В избе Серафима пьем настоянный на травах чай. Жена мастера ставит на стол еду. Грибы, конечно. Поим у леса стоит, грибы – первое угощение.
***
По приезде домой иду в свою мастерскую. Повторяю про себя: «Настилаем… Складываем на прокладку… Сращиваем…» Я бросаю на стол деляничку шерсти, щелкаю по ней кнутом. Врете, фашисты! Все равно не вымрем. Выживем. До осени дотянем, а там валенки выручат… Щелк прутом. А шерсть не прилипает! Щелк! Не получается. Научусь. Хлобысть! Не сдамся! Вот вам за безработицу, вот вам за мой красный диплом. Бах! Прут пополам…
***
Серафим сидит у круглой, обитой железом печки. Ноют натруженные за долгую жизнь руки – вот тут, выше локтей. Как наждаком, дерет оперированный глаз. Сдал Серафим. Слышит плохо. Показать может, а заработать каторжным трудом – уже нет. Да уж и потрудился. Он все в своей жизни делал сам – и этот дом строил, и печь эту сам сложил. Троих детей на ноги поставил, всем образование дал. Только руками, только работой по совести.

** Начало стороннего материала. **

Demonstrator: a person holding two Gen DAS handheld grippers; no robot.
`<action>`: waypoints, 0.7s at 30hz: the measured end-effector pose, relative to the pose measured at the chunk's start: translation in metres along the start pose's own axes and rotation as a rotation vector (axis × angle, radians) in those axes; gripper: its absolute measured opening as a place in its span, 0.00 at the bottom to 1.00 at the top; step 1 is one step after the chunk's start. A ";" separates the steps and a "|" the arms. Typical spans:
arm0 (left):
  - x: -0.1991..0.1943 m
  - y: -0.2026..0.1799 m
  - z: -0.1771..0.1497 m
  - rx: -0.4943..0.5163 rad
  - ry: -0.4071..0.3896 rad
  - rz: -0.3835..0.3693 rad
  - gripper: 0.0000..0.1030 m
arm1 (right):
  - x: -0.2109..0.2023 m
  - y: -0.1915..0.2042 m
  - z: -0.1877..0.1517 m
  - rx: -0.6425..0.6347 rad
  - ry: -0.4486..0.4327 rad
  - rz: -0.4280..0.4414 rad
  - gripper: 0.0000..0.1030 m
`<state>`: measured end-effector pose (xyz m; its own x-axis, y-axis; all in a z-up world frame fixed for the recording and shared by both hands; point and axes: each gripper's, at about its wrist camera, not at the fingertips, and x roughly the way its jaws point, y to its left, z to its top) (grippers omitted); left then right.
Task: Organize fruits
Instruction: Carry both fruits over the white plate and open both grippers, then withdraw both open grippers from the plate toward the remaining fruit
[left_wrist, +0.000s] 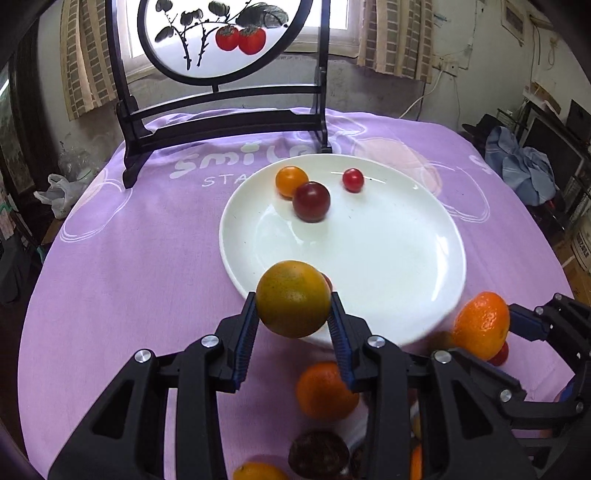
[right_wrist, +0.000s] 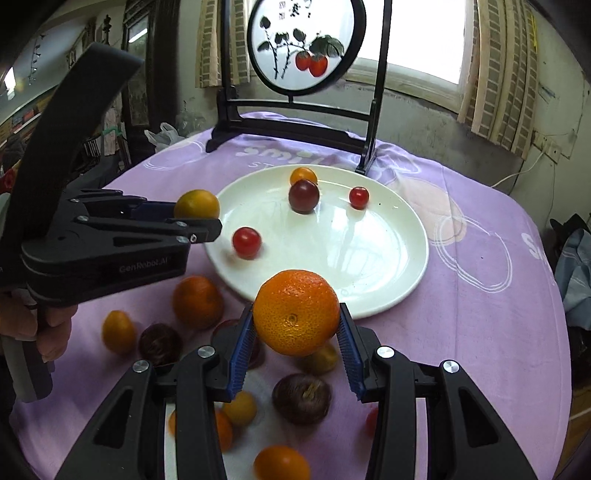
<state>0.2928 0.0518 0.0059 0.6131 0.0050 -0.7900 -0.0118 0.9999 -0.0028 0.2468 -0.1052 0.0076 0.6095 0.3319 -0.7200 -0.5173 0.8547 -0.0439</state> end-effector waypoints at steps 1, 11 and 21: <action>0.006 0.002 0.004 -0.006 0.004 0.006 0.36 | 0.006 -0.002 0.003 0.004 0.007 -0.003 0.43; 0.036 0.010 0.017 -0.052 -0.007 0.021 0.64 | 0.040 -0.008 0.011 0.030 0.062 -0.008 0.47; -0.002 0.002 -0.009 -0.036 -0.009 0.001 0.72 | 0.003 -0.011 -0.009 0.061 0.029 0.004 0.53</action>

Успеть бы передать кому-то мастерство, а никто не приходит. Раньше мастера секреты прятали, сейчас учеников ищут…
Все. Жизнь пролетела. Копейки лишней в доме нет. Успеть передать кому-то мастерство, а никто не приходит. Не хотят молодые работать, торговать стремятся. Раньше мастера секреты прятали, сейчас учеников ищут…
Любит Бог тех, кто в поте лица своего ел хлеб свой. Как избранным сынам, посылаются им под конец жизни болезни, нужда. Вот и болят руки, вот и ноют людские сердца. Это Господь готовит души в рай…
Эпилог
С какими хорошими людьми довелось мне в жизни встречаться, дружить. Слава Богу за все. Кстати, сейчас время другое: ремесла в России возрождаются. Резчики по дереву, кузнецы, столяры, валяльщики – да все мастера, умеющие что-то делать своими руками, востребованы. Открываются новые мастерские, цеха, предприятия. Вот только из меня валяльщика не получилось. Валенки научился валять, а продавать – нет. Стою на рынке, знакомого увижу – готов сквозь землю провалиться. Как будто я их украл. Ну, каждому свое.